Bourse de Commerce - Pinault collection Paris (2020). "Le dôme de la Halle aux Blés à Paris est une casquette de jockey anglais sur une grande échelle", écrivait Victor Hugo dans son roman 'Notre-Dame de Paris', en 1833. À l'époque, la coupole en fonte était recouverte de feuilles de cuivre, un ouvrage d'avant-garde. Plus tard, ces feuilles sont remplacées par des vitres et le bâtiment fait office de Bourse de Commerce. La Chambre de Commerce et d'Industrie de Paris y prends ses quartiers en 1949.

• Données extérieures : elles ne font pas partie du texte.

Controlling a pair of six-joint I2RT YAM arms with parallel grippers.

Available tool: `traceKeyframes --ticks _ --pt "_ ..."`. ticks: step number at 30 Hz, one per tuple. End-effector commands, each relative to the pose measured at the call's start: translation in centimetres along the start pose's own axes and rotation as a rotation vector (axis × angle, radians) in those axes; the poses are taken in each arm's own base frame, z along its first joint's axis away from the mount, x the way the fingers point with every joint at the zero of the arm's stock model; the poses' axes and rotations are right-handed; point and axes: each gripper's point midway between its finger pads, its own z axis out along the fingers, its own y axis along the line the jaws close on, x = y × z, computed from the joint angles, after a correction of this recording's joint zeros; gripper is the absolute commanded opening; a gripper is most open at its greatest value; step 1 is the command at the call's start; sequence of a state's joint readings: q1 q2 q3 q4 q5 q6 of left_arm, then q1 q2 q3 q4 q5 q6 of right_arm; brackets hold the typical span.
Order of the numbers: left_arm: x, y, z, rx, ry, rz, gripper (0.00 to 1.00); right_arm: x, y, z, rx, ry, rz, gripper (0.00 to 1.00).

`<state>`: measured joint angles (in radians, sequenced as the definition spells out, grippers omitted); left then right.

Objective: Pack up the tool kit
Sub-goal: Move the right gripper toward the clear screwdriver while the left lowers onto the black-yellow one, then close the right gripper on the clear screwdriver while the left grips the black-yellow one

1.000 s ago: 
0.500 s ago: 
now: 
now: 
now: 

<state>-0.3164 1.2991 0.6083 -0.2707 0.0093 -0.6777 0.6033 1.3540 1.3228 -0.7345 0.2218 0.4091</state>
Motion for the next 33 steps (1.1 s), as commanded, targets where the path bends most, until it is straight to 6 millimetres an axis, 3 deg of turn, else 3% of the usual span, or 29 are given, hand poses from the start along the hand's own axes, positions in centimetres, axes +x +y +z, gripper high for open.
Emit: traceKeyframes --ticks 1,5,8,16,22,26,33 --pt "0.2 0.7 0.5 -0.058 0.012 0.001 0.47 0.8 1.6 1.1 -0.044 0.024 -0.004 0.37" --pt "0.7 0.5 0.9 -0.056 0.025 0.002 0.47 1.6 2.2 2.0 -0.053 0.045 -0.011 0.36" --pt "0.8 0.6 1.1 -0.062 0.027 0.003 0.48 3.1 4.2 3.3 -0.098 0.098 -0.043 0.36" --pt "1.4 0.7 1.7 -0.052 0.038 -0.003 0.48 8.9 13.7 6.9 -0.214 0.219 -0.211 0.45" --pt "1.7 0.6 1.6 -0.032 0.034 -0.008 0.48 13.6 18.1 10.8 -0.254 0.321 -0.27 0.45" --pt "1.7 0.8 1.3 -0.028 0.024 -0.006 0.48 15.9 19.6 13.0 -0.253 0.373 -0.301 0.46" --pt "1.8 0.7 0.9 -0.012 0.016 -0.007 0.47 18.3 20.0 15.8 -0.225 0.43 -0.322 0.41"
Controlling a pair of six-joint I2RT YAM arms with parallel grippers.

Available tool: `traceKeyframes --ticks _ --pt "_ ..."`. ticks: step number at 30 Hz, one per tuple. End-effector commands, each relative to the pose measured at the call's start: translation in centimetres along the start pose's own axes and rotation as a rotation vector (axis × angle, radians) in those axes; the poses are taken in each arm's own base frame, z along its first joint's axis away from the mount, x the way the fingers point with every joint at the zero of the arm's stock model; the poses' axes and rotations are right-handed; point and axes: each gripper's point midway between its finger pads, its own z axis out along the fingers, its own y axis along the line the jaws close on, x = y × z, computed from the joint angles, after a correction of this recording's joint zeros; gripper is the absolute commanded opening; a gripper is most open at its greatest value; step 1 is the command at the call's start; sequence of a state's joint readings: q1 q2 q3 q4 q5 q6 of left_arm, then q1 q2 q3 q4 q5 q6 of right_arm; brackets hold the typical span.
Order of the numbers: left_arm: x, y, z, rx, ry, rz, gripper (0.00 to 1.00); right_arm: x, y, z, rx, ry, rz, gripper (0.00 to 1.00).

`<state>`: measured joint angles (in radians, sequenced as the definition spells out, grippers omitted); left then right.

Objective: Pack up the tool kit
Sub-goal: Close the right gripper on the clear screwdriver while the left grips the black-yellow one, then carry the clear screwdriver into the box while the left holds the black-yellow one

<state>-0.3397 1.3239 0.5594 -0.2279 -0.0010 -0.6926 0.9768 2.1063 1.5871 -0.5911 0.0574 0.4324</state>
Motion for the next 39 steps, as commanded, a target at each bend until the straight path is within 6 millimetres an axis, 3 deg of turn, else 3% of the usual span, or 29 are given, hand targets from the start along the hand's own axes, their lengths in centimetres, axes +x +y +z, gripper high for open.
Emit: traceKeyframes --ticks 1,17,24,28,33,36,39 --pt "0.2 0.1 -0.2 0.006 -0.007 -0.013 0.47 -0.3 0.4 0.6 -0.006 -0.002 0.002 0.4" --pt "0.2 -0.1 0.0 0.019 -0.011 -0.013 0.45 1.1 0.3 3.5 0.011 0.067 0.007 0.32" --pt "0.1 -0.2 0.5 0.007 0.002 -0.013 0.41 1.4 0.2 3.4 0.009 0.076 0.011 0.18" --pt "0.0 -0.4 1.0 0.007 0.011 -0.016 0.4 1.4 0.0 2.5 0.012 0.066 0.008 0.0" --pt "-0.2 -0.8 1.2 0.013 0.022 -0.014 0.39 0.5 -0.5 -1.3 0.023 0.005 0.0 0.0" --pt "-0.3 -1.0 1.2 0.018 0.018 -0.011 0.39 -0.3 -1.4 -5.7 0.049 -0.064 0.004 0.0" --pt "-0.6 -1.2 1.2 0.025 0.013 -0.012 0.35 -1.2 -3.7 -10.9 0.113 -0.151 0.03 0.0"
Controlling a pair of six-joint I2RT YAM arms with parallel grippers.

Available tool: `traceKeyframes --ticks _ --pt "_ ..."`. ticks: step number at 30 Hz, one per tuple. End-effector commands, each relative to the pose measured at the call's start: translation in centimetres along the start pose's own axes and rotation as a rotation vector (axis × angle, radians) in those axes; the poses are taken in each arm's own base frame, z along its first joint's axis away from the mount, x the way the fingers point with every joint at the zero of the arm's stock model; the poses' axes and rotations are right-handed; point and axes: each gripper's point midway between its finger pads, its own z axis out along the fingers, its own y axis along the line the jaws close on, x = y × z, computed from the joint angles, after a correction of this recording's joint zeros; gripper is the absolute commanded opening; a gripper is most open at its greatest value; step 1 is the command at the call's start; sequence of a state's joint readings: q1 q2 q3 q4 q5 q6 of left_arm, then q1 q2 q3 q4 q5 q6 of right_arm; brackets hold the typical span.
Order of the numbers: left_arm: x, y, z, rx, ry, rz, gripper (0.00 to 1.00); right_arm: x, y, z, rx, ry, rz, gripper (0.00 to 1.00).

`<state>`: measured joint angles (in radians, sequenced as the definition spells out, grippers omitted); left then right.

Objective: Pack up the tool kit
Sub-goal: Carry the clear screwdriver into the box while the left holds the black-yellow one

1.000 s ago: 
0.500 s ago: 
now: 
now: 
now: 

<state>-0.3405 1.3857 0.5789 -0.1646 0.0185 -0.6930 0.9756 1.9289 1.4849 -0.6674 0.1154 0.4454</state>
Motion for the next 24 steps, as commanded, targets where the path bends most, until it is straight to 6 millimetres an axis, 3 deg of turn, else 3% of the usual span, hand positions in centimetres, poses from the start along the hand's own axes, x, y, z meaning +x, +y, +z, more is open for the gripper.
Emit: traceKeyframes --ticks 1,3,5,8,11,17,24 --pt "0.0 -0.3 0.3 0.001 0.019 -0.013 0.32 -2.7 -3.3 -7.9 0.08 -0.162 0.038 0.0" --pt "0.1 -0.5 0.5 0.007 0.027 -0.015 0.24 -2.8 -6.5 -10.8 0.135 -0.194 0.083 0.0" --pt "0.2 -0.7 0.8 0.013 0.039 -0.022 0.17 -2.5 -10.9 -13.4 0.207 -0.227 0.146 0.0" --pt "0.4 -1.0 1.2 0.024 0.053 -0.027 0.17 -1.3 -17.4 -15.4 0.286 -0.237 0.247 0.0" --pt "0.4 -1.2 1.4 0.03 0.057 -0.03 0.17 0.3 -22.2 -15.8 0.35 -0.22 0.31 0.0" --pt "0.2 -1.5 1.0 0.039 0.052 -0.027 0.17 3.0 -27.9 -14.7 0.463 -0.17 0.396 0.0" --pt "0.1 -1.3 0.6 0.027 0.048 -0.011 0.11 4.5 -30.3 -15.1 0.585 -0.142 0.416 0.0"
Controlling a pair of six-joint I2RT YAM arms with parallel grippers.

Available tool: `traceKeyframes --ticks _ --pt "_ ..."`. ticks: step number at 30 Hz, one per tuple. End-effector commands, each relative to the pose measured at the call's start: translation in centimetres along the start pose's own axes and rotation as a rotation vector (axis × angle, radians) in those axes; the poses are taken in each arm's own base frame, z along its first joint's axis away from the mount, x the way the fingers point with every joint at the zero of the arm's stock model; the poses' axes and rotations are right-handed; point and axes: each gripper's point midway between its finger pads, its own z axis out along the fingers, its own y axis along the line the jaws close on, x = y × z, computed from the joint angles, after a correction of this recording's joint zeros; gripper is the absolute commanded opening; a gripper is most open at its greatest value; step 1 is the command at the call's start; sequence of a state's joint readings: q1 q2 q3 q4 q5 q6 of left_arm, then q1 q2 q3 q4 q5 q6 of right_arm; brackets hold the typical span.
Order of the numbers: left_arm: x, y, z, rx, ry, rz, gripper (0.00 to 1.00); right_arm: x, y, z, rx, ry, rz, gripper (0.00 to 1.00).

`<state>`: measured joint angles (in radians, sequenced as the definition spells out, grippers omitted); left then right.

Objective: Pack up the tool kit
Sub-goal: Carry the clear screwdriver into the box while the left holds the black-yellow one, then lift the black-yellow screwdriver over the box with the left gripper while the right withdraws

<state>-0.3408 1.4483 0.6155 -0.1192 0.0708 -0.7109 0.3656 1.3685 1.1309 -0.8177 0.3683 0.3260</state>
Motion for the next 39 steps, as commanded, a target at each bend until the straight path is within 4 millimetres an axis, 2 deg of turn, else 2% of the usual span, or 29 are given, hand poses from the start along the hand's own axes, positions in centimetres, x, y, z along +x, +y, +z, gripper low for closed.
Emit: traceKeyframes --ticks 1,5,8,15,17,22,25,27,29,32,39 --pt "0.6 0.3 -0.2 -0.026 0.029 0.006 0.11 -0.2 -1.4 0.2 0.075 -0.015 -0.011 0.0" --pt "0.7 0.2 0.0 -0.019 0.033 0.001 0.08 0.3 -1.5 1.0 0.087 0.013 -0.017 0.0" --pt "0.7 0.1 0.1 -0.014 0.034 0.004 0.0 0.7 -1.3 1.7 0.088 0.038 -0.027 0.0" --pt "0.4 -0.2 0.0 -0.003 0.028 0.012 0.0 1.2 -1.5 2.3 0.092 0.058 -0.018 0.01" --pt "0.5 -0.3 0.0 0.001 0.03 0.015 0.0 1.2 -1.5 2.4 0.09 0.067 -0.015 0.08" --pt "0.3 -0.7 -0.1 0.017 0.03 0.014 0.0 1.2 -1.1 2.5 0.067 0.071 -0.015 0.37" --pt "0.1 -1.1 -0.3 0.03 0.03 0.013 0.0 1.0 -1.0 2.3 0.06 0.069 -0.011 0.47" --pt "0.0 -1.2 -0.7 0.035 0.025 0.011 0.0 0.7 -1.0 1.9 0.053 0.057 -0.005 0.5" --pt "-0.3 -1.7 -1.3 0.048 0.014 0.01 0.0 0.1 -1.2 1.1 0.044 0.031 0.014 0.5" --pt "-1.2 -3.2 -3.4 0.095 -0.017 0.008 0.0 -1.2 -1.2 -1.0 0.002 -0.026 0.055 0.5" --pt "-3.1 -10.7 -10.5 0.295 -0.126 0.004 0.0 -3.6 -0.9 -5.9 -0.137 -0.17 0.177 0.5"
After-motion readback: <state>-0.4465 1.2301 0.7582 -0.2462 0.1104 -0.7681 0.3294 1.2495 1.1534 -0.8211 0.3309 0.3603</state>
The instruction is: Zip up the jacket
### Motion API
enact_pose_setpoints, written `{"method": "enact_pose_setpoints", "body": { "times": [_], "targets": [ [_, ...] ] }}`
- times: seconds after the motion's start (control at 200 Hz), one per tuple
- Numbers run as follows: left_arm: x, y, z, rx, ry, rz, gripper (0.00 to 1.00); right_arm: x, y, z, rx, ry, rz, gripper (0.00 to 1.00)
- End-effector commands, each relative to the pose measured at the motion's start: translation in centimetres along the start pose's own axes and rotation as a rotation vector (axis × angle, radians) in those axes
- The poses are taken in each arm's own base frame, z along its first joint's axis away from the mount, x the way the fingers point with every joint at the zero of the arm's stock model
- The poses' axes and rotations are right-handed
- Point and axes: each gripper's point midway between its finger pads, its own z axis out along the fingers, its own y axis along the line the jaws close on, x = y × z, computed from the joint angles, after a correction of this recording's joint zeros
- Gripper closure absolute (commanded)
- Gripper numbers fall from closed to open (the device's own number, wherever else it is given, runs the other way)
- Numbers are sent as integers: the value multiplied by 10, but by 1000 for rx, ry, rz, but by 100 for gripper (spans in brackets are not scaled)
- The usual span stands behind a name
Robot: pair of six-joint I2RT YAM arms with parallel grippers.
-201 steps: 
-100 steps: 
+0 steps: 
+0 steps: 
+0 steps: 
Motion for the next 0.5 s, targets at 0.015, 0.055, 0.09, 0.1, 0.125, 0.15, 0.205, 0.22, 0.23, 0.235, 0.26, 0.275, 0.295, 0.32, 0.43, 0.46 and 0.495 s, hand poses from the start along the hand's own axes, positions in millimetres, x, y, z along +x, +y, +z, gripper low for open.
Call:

La restauration du bâtiment historique, d'une superficie de 13.000m², n'est cependant pas une mince affaire. C'est pourquoi Pinault fait appel, une fois de plus, à Tadao Ando, mais aussi à d'autres architectes ayant une expérience des monuments historiques. L'architecte japonais a prévu à l'intérieur une construction circulaire de trois étages qui servira d'espace d'exposition. Un auditorium de 300 places sera aménagé au sous-sol. Au total, les coûts s'élèvent déjà à 108 millions d'euros. Cependant, la Bourse de Commerce a été confiée à Pinault Collection dans le cadre d'un bail de 50 ans.